Doctor Sleep is a horror movie, but what’s immediately striking is its sudden breadth, it’s humble resistance to the usual perils and thrills of blockbuster. It’s refreshing. This is a story that feels larger than it is, in part because this story takes the shine and does something with it, reveals it for the tenuous, impermanent, vulnerable force that it is. There’s a 15-year-old girl named Abra Stone (Kyliegh Curran), for example, who also shines—more powerfully than probably anyone else—and whose powers eventually prove necessary to protect.
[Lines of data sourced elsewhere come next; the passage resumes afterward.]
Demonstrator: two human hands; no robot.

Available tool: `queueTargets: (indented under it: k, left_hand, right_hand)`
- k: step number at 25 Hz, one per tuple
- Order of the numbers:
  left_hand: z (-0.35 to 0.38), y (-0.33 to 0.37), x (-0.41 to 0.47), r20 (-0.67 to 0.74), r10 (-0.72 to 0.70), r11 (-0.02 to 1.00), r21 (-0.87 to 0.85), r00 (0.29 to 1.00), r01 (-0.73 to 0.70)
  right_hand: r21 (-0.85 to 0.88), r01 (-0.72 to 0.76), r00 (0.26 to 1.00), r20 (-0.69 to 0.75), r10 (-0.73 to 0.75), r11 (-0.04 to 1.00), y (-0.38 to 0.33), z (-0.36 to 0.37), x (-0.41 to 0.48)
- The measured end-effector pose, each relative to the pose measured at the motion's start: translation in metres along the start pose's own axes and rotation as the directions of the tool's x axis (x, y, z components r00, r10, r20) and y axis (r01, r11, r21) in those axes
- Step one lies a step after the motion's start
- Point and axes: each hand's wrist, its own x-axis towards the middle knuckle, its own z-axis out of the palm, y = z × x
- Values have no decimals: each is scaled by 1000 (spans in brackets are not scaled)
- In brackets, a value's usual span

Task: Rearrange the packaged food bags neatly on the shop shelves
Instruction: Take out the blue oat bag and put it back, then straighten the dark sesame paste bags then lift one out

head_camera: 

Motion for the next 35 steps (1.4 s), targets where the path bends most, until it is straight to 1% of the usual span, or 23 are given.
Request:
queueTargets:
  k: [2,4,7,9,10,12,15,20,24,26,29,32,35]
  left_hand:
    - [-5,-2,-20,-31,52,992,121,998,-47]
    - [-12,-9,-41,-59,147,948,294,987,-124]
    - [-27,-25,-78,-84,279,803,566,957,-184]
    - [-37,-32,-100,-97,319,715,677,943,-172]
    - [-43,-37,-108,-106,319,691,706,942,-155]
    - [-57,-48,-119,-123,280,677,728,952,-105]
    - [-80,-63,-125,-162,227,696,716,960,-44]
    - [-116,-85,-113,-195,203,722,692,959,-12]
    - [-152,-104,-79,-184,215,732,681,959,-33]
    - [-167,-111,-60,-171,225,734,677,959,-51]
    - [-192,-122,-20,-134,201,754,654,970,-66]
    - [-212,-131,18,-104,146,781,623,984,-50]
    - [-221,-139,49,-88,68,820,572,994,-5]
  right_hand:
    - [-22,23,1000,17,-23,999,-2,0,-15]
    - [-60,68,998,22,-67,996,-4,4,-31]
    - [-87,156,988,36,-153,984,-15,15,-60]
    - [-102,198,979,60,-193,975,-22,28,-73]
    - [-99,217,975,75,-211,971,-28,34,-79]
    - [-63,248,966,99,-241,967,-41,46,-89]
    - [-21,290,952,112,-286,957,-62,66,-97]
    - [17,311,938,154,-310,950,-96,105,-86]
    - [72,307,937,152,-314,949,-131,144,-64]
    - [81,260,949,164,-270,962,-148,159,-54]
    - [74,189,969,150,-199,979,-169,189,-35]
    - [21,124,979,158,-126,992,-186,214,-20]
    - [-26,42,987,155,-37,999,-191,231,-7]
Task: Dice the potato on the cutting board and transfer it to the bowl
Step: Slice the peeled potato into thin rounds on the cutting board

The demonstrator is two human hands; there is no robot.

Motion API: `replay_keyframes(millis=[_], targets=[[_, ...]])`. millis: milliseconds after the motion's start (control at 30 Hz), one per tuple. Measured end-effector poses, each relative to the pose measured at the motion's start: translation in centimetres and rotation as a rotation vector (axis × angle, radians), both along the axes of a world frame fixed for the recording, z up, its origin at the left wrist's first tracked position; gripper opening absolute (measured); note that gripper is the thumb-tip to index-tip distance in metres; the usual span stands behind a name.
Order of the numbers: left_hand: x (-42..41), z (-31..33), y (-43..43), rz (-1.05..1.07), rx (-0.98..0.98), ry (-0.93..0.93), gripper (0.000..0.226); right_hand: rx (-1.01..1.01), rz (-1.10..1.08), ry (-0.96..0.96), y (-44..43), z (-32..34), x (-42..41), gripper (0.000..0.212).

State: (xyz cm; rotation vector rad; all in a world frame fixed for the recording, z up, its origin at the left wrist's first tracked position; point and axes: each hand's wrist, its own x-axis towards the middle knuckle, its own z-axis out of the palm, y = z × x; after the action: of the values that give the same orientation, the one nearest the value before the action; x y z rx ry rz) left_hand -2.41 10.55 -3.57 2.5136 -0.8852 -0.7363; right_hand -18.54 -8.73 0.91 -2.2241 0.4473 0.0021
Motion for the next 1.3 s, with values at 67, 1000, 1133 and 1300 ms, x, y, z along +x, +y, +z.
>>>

And then there’s the True Knots, led by Rose the Hat (Rebecca Ferguson). They shine too, but they also consume the shine of others, which extends their life spans—at least for as long as they can keep up the hunt. They’re beholden to the shine, in other words; they need it. Perhaps one of the most telling details in Flanagan’s movie is the way they consume it: crowding around the bodies of their young victims like junkie vampires, torturing their prey bit by bit to spook the shine out, then slurping it up—shine, exhaled from the body, is called steam—in thrillingly huge gulps. It’s a little freaky, maybe even a little fun, verging as it does on the macabre mix of bloodlust and club drug eroticism.

Flanagan, aided by King’s text, gives these three strands a lot of room to breathe. He’s lately made a name for himself as an effective director of horror for adults, films that cut down on the kitsch without leaning into prestige to feel overly serious. It works. Oculus, Ouija: Origin of Evil, and, most recently, two well-regarded Netflix projects—The Haunting of Hill House, based on Shirley Jackson’s classic novel, and Gerald’s Game, another King adaptation—all share a pleasant maturity, though maybe they often come off at times like the oldest child, the “adult” in the room.